The good news is that technology should help sovereign investors to better monitor and establish their own set of ESG guidelines quickly once they get their arms around their approach to ESG and their specific objectives. Many sovereigns were initially reluctant to embrace the cloud, for instance. However, as institutional investors gravitate to data science applications, there is growing recognition that cloud adoption cannot be put off any longer. The upshot, as it relates to ESG, is that the cloud will help to facilitate the dissemination of information and allow for further experimentation to refine and improve current analysis. Moreover, the development of cloud-enabled solutions lends itself to creating greater transparency in a market that remains quite opaque. As a consensus forms, it will serve to eliminate some of the confusion around the preferred metrics and ESG factors that influence value creation.

Another related challenge that can be addressed with the right technology has been the ability to attribute ESG factors to outperformance. There are studies that help make the case for ESG in certain circumstances. For instance, one study outlined that board diversity could be correlated to stocks with lower volatility, higher outperformance and companies that invest more in R&D. And anecdotal evidence – from the BP oil spill to PG&E’s recent bankruptcy to WeWork’s failed IPO more recently – highlights the risk of overlooking environmental, social and governance factors in stock selection. Within individual portfolios, artificial intelligence, machine learning and data science are critical to identifying the extent to which ESG factors contribute to value creation, risk management and ultimately gauging whether specific investment and sustainability objectives are being met.

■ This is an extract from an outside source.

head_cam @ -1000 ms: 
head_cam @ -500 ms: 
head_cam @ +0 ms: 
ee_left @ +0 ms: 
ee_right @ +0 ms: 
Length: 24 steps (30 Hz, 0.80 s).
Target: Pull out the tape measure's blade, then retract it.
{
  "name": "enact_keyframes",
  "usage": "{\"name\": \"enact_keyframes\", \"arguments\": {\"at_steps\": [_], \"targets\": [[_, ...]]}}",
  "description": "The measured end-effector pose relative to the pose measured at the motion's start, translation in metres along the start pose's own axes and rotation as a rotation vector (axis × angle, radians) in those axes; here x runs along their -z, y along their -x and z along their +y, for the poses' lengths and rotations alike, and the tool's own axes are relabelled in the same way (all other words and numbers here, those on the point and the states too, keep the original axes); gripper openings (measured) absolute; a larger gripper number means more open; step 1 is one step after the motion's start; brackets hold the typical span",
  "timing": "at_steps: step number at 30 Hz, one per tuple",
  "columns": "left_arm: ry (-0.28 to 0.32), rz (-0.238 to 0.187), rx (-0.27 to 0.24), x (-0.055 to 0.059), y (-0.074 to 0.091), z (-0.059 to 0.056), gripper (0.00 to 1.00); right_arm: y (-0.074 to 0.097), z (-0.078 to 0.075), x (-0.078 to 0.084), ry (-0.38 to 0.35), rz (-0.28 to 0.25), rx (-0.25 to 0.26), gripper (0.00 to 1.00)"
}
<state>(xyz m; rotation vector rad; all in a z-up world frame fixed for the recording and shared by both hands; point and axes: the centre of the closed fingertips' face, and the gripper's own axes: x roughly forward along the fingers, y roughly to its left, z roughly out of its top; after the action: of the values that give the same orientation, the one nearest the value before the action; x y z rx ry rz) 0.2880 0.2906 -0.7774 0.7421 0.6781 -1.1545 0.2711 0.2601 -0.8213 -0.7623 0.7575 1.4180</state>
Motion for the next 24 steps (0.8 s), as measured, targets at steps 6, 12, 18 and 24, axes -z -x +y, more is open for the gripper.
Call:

Several challenges remain before ESG truly gains critical mass across the global investment landscape. That said, the pace at which the investment community understands ESG and recognizes its potential is rapidly accelerating. In a way, too, some of the issues that confound sovereign investors and other asset owners today – such as the influx of vendors and available metrics – speak to role of the platform model in data management and analysis. Because just as an open ecosystem encourages innovation today, it will ultimately facilitate adoption once a consensus forms around the metrics and strategies that are most material in driving value creation.